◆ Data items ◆
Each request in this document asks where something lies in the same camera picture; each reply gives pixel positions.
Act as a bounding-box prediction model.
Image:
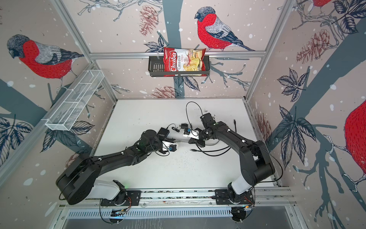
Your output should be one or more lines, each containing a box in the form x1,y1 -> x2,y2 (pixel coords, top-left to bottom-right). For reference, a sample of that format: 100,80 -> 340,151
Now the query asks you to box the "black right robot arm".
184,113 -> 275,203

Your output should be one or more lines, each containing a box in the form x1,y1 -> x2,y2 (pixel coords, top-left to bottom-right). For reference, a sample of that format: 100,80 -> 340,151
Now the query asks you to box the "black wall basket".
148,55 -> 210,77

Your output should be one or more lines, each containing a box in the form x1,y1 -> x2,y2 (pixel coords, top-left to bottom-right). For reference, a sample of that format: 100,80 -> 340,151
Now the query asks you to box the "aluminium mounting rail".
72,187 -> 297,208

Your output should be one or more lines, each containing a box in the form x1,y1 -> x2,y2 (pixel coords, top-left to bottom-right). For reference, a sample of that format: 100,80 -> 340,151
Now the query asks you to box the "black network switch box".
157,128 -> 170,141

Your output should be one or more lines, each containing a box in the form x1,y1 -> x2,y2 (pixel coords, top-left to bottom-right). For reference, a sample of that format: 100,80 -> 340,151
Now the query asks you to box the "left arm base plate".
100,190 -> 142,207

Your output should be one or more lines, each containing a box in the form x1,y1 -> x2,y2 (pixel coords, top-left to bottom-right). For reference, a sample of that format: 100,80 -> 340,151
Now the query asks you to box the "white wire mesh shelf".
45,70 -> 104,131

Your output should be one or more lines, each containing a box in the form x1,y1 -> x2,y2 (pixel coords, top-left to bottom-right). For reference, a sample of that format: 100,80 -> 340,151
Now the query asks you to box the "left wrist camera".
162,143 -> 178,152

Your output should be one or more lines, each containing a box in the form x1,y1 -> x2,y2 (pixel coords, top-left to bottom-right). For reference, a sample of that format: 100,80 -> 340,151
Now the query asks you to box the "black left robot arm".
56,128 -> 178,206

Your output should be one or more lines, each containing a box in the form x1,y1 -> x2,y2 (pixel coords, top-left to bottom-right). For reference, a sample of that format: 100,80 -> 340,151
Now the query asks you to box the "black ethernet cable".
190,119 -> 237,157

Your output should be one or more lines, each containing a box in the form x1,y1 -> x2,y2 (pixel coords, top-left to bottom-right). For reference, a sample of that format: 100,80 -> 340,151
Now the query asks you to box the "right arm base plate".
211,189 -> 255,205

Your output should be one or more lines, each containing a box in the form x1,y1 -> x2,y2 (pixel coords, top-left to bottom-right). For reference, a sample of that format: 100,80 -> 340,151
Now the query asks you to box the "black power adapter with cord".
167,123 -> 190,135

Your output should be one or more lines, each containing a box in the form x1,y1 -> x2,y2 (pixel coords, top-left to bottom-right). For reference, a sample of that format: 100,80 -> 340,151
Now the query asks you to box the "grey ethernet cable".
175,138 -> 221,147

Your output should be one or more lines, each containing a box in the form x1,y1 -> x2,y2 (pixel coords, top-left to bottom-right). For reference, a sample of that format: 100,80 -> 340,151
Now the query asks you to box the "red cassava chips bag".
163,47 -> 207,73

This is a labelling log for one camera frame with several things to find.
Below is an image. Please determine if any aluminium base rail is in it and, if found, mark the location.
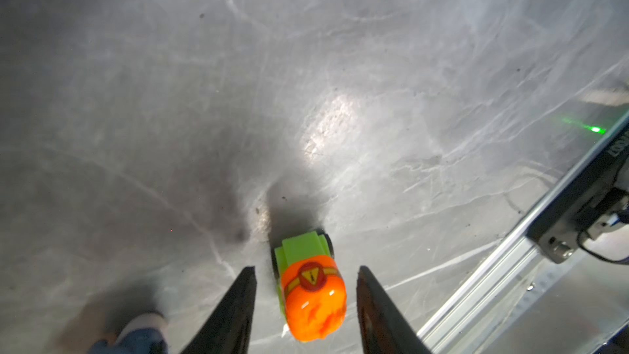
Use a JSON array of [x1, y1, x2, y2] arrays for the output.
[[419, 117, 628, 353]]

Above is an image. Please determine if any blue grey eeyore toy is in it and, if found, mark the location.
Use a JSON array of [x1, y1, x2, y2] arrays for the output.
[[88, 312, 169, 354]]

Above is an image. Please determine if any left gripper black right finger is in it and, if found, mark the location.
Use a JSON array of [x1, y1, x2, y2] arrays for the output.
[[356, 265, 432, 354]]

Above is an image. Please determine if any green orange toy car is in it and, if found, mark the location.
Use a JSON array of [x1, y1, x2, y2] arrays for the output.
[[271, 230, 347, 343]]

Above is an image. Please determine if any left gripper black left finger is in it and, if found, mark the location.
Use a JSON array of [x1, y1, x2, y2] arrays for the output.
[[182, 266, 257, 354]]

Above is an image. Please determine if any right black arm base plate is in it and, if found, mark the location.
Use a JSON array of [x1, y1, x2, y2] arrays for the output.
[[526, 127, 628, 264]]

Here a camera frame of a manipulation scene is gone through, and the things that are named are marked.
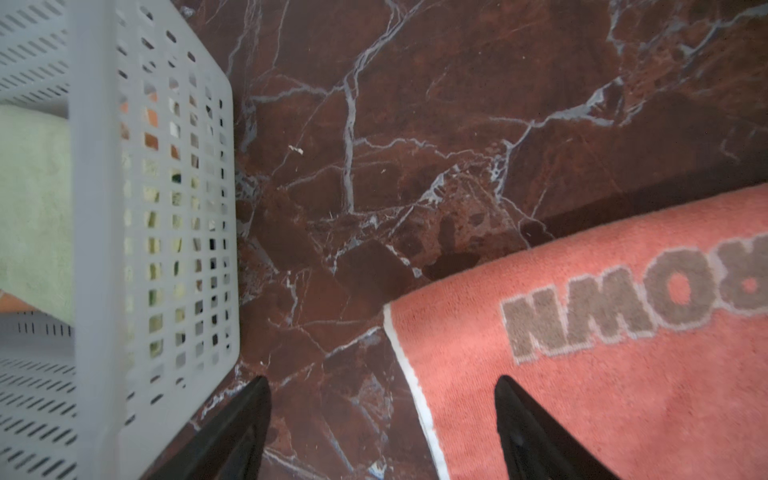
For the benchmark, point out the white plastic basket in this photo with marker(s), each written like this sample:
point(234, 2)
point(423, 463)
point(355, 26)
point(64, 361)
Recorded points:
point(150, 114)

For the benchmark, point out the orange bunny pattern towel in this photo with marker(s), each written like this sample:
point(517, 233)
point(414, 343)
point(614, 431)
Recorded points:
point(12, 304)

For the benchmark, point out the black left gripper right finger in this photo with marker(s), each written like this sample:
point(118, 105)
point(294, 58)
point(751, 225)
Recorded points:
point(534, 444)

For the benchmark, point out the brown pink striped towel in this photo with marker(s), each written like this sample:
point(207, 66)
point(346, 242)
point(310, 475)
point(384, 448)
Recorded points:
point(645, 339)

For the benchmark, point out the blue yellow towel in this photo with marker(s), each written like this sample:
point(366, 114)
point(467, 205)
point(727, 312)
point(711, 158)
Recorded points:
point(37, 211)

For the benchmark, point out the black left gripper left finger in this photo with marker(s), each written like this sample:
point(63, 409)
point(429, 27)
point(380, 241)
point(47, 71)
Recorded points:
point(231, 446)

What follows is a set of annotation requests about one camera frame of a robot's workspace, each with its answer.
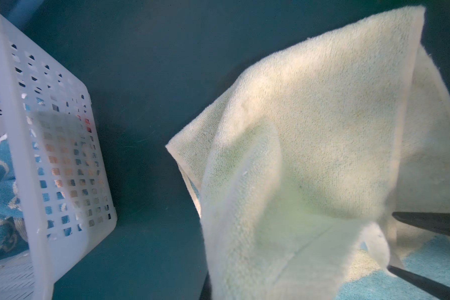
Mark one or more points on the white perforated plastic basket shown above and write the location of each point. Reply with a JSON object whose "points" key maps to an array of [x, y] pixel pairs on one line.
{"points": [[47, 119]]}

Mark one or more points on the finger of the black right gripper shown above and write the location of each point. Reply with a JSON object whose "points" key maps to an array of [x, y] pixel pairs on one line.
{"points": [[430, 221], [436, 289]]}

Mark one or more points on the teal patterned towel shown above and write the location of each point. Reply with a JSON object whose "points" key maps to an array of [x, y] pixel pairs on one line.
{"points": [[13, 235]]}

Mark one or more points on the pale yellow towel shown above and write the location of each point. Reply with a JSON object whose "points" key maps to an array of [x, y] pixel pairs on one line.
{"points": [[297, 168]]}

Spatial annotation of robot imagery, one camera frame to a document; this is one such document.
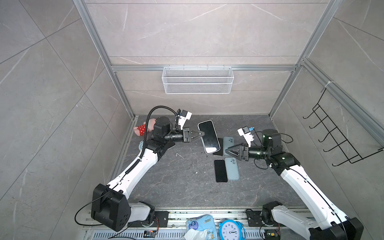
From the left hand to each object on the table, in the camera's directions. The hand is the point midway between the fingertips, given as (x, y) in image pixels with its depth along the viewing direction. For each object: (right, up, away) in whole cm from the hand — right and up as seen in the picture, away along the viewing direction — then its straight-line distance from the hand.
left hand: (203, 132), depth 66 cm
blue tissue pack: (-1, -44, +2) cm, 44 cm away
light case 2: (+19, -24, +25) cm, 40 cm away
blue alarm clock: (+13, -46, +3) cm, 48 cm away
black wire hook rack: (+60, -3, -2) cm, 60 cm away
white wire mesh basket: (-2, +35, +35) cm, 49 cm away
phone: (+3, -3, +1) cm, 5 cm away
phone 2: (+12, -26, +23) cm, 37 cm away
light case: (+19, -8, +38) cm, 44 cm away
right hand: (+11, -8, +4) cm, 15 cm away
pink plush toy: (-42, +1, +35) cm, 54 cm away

--

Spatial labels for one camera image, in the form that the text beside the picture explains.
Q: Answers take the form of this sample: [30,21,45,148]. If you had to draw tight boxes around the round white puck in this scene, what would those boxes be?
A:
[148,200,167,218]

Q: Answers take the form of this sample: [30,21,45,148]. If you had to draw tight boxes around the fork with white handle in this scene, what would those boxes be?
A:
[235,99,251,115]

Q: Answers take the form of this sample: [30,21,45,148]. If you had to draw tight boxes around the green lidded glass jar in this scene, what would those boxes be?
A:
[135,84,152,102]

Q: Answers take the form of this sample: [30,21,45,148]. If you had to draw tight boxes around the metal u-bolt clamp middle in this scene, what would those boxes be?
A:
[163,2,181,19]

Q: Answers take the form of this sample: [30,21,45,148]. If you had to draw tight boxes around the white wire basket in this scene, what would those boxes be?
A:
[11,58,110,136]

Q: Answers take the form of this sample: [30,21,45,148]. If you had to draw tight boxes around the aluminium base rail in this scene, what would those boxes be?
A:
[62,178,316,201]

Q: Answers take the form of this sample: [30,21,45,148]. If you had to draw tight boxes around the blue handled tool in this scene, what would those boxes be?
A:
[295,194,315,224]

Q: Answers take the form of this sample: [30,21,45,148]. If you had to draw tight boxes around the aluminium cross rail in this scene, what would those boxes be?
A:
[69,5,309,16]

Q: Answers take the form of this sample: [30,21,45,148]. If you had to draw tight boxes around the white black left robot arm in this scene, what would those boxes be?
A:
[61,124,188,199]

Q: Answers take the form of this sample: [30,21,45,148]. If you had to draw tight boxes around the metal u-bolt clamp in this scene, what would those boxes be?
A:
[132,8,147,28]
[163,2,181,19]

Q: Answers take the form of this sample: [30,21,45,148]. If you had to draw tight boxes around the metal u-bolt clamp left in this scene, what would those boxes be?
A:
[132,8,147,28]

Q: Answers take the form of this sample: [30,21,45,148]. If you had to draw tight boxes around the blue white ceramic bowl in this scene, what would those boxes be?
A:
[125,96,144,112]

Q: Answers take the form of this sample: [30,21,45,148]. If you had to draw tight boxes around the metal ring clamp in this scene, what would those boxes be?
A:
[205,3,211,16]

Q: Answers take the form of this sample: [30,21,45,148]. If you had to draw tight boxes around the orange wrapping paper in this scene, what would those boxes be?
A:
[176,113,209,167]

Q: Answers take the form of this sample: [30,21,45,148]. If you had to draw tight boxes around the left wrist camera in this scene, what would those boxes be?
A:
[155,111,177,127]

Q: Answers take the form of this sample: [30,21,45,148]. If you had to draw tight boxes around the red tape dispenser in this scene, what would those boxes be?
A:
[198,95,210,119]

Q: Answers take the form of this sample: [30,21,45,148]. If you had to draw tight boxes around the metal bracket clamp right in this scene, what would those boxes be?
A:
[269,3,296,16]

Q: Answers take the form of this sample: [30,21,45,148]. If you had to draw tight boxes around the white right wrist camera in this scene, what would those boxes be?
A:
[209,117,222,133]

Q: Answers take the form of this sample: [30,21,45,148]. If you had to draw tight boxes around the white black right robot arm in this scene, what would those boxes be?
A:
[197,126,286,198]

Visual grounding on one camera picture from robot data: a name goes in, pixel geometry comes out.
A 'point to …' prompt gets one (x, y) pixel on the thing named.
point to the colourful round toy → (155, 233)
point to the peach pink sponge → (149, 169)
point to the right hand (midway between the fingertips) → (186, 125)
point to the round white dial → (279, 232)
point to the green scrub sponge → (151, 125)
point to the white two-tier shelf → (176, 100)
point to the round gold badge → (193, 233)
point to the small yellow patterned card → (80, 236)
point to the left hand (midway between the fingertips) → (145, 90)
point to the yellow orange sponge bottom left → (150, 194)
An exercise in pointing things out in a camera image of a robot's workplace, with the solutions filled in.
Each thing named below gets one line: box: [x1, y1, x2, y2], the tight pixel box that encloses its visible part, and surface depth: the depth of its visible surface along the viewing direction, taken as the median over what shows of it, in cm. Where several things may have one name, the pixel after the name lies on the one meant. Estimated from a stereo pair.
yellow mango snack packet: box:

--

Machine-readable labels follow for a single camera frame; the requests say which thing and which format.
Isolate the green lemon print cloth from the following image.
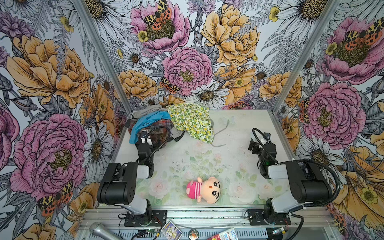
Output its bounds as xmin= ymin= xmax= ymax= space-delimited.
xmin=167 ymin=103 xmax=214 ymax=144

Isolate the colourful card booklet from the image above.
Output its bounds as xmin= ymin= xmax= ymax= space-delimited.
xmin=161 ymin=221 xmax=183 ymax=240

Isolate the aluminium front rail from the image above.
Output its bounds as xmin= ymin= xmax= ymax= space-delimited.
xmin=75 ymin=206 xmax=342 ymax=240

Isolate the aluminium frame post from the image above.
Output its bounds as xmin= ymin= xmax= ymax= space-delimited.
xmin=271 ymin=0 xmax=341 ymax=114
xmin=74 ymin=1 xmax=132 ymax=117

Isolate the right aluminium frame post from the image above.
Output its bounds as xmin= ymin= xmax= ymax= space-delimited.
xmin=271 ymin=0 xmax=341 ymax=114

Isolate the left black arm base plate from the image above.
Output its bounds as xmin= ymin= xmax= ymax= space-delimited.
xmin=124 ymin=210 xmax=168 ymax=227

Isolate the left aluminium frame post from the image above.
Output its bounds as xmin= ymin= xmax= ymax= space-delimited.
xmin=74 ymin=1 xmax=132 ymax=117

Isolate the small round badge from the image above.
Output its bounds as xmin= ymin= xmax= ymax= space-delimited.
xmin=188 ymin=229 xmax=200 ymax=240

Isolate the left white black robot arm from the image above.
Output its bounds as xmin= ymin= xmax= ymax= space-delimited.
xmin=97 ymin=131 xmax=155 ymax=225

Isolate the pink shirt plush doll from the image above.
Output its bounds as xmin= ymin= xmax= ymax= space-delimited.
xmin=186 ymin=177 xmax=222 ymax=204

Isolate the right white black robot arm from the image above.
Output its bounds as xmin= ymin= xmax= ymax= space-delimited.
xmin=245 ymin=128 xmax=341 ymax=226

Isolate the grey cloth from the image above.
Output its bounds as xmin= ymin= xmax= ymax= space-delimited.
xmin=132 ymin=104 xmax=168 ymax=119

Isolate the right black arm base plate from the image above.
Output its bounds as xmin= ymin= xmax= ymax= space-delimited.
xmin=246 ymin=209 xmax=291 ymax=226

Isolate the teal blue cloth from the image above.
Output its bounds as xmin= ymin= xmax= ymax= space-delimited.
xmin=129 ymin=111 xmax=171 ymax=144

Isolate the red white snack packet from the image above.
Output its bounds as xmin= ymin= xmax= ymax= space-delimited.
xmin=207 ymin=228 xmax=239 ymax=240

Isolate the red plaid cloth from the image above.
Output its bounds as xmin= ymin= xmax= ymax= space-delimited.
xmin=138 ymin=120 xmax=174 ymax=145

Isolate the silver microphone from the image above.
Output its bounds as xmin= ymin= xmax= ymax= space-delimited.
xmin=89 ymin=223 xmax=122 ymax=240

◆ Work to complete ◆
Extract exactly and only the lines above from the line containing "around the red" through the line containing "Visual grounding on", both end lines included.

◆ Response area ◆
Q: Answers take the form of this sample: [30,21,45,148]. If you had to draw tight boxes around the red tape dispenser in this scene, what would those boxes be?
A:
[198,95,210,119]

Q: Answers take the form of this sample: [30,21,45,148]. If you had to draw tight boxes around the metal bracket clamp right in this scene, what would those boxes be?
A:
[269,3,296,16]

Q: Answers take the form of this sample: [30,21,45,148]. If you had to draw tight boxes around the white right wrist camera in this scene, what would those boxes be?
A:
[209,117,222,133]

Q: Answers take the form of this sample: [30,21,45,148]. If you had to draw tight boxes around the white black right robot arm in this scene, what would those boxes be?
A:
[197,126,286,198]

Visual grounding on one camera picture from robot data: a name goes in, pixel geometry comes out.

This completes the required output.